**TASK PROMPT**
Exactly as it appears, restate the whole listing.

····················

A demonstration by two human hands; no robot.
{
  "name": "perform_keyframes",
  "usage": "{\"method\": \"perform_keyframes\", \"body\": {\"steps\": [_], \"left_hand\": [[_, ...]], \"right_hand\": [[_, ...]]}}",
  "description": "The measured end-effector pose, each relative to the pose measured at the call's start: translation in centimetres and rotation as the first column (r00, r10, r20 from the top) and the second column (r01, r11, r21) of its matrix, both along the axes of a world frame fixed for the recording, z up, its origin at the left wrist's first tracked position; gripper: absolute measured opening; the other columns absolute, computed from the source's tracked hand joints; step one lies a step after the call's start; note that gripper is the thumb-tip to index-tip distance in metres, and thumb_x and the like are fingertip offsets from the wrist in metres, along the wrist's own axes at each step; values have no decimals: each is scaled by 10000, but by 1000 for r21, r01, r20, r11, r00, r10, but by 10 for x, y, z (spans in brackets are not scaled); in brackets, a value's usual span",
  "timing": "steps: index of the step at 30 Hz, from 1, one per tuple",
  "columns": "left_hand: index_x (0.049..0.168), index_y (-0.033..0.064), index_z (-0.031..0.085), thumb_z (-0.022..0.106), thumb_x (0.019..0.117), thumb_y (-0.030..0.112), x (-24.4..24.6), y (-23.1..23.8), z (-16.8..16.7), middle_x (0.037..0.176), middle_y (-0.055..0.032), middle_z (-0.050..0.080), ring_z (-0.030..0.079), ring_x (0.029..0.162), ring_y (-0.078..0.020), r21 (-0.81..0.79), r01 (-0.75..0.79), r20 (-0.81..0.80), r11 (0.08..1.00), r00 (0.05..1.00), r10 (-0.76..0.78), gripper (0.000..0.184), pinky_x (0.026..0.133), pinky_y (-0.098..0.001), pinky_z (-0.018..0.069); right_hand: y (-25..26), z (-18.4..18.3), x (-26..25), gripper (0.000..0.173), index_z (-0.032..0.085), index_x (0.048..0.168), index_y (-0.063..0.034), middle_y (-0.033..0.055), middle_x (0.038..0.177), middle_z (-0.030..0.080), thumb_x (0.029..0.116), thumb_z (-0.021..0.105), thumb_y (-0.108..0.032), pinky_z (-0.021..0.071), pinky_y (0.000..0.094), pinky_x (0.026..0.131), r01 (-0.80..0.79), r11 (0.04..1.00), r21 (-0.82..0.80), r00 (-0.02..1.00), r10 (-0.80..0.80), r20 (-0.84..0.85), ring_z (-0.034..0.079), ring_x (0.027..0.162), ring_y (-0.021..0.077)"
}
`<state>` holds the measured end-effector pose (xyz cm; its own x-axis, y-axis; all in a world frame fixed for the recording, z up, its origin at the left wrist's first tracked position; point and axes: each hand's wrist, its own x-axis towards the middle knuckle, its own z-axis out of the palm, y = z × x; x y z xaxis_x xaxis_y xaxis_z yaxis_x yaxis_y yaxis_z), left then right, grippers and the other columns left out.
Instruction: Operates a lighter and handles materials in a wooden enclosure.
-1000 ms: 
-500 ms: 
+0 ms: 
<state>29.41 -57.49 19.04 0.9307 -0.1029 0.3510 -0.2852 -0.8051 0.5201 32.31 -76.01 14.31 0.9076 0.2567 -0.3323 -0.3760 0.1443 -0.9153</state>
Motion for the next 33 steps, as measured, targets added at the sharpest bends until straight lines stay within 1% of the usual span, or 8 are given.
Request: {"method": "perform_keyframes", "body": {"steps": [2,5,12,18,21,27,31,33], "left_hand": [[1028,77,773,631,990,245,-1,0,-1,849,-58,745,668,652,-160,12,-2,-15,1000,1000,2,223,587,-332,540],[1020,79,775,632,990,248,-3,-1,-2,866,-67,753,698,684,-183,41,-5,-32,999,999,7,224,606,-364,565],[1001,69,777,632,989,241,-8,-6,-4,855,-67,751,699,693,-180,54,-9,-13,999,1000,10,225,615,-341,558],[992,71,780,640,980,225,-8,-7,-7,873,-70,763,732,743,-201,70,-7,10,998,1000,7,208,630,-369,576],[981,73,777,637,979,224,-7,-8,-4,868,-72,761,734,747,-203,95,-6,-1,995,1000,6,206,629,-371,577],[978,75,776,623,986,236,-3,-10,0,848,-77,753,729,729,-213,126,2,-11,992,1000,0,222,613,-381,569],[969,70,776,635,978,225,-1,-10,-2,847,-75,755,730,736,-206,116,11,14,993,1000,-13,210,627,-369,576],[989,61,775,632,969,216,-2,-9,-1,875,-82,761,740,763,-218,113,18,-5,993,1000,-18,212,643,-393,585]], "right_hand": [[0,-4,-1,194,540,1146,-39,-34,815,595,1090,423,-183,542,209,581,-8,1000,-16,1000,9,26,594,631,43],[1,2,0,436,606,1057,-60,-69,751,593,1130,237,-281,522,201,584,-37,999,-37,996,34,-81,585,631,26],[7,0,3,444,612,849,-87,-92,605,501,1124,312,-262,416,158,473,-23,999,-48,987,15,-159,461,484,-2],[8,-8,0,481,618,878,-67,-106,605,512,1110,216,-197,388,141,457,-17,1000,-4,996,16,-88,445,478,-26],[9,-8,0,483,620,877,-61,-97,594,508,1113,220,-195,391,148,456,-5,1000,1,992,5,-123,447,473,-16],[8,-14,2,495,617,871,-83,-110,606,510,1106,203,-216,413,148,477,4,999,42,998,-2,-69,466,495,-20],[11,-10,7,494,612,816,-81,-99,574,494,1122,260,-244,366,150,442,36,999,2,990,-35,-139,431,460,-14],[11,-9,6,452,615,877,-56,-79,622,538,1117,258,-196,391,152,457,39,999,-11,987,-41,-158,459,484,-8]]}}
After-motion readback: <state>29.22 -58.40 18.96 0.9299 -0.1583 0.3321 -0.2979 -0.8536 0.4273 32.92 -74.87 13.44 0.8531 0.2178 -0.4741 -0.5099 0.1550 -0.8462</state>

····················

**COMPLETED EXERCISE**
A demonstration by two human hands; no robot.
{
  "name": "perform_keyframes",
  "usage": "{\"method\": \"perform_keyframes\", \"body\": {\"steps\": [_], \"left_hand\": [[_, ...]], \"right_hand\": [[_, ...]]}}",
  "description": "The measured end-effector pose, each relative to the pose measured at the call's start: translation in centimetres and rotation as the first column (r00, r10, r20 from the top) and the second column (r01, r11, r21) of its matrix, both along the axes of a world frame fixed for the recording, z up, its origin at the left wrist's first tracked position; gripper: absolute measured opening; the other columns absolute, computed from the source's tracked hand joints; step one lies a step after the call's start; note that gripper is the thumb-tip to index-tip distance in metres, and thumb_x and the like are fingertip offsets from the wrist in metres, along the wrist's own axes at each step; values have no decimals: each is scaled by 10000, but by 1000 for r21, r01, r20, r11, r00, r10, but by 10 for x, y, z (spans in brackets are not scaled); in brackets, a value's usual span",
  "timing": "steps: index of the step at 30 Hz, from 1, one per tuple",
  "columns": "left_hand: index_x (0.049..0.168), index_y (-0.033..0.064), index_z (-0.031..0.085), thumb_z (-0.022..0.106), thumb_x (0.019..0.117), thumb_y (-0.030..0.112), x (-24.4..24.6), y (-23.1..23.8), z (-16.8..16.7), middle_x (0.037..0.176), middle_y (-0.055..0.032), middle_z (-0.050..0.080), ring_z (-0.030..0.079), ring_x (0.029..0.162), ring_y (-0.078..0.020), r21 (-0.81..0.79), r01 (-0.75..0.79), r20 (-0.81..0.80), r11 (0.08..1.00), r00 (0.05..1.00), r10 (-0.76..0.78), gripper (0.000..0.184), pinky_x (0.026..0.133), pinky_y (-0.098..0.001), pinky_z (-0.018..0.069); right_hand: y (-25..26), z (-18.4..18.3), x (-26..25), gripper (0.000..0.173), index_z (-0.032..0.085), index_x (0.048..0.168), index_y (-0.063..0.034), middle_y (-0.033..0.055), middle_x (0.038..0.177), middle_z (-0.030..0.080), thumb_x (0.029..0.116), thumb_z (-0.021..0.105), thumb_y (-0.108..0.032), pinky_z (-0.021..0.071), pinky_y (0.000..0.094), pinky_x (0.026..0.131), r01 (-0.80..0.79), r11 (0.04..1.00), r21 (-0.82..0.80), r00 (-0.02..1.00), r10 (-0.80..0.80), r20 (-0.84..0.85), ring_z (-0.034..0.079), ring_x (0.027..0.162), ring_y (-0.021..0.077)"
}
`<state>` holds the measured end-effector pose (xyz cm; its own x-axis, y-axis; all in a world frame fixed for the recording, z up, its origin at the left wrist's first tracked position; point and axes: each hand's wrist, its own x-axis towards the middle knuckle, its own z-axis out of the palm, y = z × x; x y z xaxis_x xaxis_y xaxis_z yaxis_x yaxis_y yaxis_z), left then right, grippers and the other columns left out.
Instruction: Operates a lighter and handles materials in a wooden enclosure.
-1000 ms: 
-500 ms: 
+0 ms: 
<state>29.41 -57.49 19.04 0.9307 -0.1029 0.3510 -0.2852 -0.8051 0.5201 32.31 -76.01 14.31 0.9076 0.2567 -0.3323 -0.3760 0.1443 -0.9153</state>
Motion for the next 33 steps, as measured, targets added at the sharpest bends until straight lines stay within 1% of the usual span, or 8 are given.
Request: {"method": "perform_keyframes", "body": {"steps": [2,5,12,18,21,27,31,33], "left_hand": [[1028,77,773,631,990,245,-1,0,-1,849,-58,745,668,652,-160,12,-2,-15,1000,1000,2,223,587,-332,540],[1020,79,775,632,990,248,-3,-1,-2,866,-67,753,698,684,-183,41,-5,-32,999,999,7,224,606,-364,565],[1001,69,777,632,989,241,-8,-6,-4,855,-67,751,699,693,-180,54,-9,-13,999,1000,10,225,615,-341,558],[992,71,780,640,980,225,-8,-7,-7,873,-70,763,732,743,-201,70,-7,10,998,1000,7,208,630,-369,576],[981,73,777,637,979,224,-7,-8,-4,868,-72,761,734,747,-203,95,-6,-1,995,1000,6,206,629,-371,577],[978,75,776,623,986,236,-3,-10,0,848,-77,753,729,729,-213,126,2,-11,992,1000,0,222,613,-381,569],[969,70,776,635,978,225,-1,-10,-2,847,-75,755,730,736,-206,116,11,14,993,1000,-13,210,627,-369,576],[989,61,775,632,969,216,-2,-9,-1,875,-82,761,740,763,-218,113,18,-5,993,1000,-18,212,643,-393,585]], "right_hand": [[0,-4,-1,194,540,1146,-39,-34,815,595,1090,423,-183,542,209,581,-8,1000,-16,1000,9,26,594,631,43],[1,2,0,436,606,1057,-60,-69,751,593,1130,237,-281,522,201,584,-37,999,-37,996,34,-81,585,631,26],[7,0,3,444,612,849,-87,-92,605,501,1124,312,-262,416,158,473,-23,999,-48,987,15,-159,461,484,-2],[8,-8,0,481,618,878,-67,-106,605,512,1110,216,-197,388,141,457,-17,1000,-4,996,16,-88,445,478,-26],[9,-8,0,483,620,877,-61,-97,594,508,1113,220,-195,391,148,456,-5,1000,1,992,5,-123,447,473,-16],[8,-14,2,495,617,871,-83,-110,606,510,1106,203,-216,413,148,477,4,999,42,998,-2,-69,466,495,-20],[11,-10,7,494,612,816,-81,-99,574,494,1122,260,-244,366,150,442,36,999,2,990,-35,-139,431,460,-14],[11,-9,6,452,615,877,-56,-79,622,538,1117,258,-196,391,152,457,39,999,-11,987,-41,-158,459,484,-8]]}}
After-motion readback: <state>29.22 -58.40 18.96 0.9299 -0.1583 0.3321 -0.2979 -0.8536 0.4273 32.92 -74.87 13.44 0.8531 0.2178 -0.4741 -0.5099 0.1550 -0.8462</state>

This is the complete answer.